= Cynthia M. Fornelli =

Cindy Fornelli is an American business leader, former securities lawyer, and a graduate of Purdue University and The George Washington University Law School.

She retired in 2019 as Executive Director of the Center for Audit Quality (CAQ) and is currently a public company board member.

== Career ==
Fornelli is currently a public company board director. She previously served as the first Executive Director at the CAQ where she was responsible for carrying out the mission and vision of the CAQ’s Governing Board, which is composed of eight leaders from public company audit firms, the American Institute of CPAs, and three independent public members. She also served as an ex-officio board member at the organization.

Prior to her role at the CAQ, Fornelli held positions at Bank of America (Regulatory and Conflicts Management Executive) and the U.S. Securities and Exchange Commission (Deputy Director of the Division of Investment Management).

Fornelli has been interviewed for news outlets including Fox Business News, National Public Radio, USA Today, The Washington Post, The Wall Street Journal, Financial Times, the Associated Press, Reuters, Dow Jones Newswires, The Hill, and Bloomberg News.

She is a regular commentator in trade magazines and featured speaker at professional conferences.

== Awards ==
Fornelli has been named one of Accounting Today’s Top 100 Most Influential People.

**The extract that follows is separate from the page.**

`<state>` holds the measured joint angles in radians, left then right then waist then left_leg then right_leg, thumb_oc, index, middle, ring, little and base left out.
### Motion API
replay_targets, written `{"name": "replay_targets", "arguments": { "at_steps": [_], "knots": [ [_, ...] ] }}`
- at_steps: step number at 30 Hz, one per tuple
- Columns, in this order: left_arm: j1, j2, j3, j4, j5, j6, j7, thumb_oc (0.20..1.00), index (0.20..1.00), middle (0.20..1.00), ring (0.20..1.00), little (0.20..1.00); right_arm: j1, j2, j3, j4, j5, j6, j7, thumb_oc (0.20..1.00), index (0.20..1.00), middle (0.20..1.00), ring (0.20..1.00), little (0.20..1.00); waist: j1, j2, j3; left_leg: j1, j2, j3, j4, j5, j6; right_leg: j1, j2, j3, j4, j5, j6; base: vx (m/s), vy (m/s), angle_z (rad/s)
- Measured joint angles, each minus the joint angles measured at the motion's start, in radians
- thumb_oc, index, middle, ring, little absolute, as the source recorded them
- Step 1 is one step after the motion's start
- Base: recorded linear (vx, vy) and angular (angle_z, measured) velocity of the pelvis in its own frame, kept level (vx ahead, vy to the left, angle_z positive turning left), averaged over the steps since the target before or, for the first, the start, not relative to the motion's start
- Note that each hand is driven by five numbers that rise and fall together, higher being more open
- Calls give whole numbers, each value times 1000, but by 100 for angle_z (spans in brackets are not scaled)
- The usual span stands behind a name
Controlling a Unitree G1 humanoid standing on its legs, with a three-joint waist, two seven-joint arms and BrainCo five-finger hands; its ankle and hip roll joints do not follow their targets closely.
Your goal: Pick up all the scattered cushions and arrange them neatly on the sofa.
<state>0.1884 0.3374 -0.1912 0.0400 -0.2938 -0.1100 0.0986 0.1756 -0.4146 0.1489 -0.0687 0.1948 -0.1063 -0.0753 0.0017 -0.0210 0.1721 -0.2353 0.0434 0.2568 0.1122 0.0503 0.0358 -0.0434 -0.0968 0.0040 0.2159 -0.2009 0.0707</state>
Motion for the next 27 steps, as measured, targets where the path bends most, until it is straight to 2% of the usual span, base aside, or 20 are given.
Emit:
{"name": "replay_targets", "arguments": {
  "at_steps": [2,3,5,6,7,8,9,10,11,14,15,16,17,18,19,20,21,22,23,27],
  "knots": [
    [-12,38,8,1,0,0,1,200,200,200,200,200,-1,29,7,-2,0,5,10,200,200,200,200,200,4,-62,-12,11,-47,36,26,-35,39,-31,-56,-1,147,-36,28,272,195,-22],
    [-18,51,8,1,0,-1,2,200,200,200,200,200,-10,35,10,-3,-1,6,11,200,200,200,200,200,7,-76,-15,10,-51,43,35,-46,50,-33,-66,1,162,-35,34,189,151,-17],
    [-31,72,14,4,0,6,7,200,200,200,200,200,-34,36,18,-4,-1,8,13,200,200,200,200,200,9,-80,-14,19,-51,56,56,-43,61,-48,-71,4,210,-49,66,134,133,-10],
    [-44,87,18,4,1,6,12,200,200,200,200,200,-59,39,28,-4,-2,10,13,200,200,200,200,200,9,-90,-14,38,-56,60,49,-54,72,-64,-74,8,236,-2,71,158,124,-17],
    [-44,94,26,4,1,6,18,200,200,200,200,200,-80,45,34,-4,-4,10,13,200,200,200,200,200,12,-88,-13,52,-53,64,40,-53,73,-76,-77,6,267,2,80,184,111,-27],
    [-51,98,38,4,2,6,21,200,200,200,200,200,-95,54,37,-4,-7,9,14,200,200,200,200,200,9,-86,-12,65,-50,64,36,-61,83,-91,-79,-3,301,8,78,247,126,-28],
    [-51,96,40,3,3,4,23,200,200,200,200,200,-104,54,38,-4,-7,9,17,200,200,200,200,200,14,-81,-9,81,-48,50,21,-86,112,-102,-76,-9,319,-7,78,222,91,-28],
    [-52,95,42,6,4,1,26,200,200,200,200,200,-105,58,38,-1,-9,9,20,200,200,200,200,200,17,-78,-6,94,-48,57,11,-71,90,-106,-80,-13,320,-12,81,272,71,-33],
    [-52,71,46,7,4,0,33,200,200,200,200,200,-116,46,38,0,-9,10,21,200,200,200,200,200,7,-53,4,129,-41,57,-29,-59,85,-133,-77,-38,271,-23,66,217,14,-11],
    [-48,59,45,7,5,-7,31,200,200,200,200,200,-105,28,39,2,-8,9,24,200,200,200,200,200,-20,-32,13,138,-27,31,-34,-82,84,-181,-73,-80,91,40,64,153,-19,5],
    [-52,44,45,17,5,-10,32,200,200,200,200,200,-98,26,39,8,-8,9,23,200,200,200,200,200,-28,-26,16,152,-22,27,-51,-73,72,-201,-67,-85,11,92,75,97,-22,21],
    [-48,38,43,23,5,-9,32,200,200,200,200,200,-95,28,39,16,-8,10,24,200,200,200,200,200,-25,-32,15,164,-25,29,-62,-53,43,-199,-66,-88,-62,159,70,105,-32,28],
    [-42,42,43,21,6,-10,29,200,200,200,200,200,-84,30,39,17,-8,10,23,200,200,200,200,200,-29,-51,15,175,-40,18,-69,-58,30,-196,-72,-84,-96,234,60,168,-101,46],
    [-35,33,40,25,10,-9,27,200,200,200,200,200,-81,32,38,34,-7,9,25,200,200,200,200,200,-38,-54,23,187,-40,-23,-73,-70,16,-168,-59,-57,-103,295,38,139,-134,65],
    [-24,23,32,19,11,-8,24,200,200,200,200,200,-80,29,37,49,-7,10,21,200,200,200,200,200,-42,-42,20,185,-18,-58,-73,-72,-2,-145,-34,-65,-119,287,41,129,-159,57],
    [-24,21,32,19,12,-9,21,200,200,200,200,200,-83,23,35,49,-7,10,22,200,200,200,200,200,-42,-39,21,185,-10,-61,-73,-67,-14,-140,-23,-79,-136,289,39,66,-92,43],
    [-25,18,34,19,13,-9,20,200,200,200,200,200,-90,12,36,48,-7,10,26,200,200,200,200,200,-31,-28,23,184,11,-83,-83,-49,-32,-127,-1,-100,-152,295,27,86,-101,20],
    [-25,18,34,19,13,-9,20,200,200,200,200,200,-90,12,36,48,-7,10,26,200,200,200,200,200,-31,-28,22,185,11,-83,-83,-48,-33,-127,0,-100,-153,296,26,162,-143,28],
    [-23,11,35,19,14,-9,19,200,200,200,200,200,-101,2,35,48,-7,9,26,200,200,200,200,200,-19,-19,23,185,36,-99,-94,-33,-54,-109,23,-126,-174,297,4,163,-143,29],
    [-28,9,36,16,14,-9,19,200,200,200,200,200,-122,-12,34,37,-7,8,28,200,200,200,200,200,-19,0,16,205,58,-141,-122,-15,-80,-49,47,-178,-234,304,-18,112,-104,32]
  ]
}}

In 2017, she was named for the ninth time to the NACD Directorship list of the 100 most influential people in corporate governance. She has been named to CPA Practice Advisor’s list of the Most Powerful Women in Accounting, was included on Compliance Week’s “Top Minds 2017” list, and has received the Special Award of Merit from the American Accounting Association’s Auditing Section.

== Board memberships ==
Fornelli currently is an independent director at Triple Point Venture Growth (TPVG) and an independent trustee at Professionally Managed Portfolios, where she chairs the audit committee.
Previously, Fornelli held leadership roles at the following organizations:
- Board of International Women’s Forum Suncoast
- Advisory Board of the Lynn Pippenger School of Accountancy at the University of South Florida
- Treasurer on the Securities and Exchange Commission Historical Society Board of Trustees,
- Trustee of the Association of SEC Alumnae
- National Association of Corporate Directors’ 2010 Blue Ribbon Commission on the Audit Committee and 2009 Blue Ribbon Commission on Risk Governance.

She is a member of the Washington, D.C. Bar and the American Bar Association.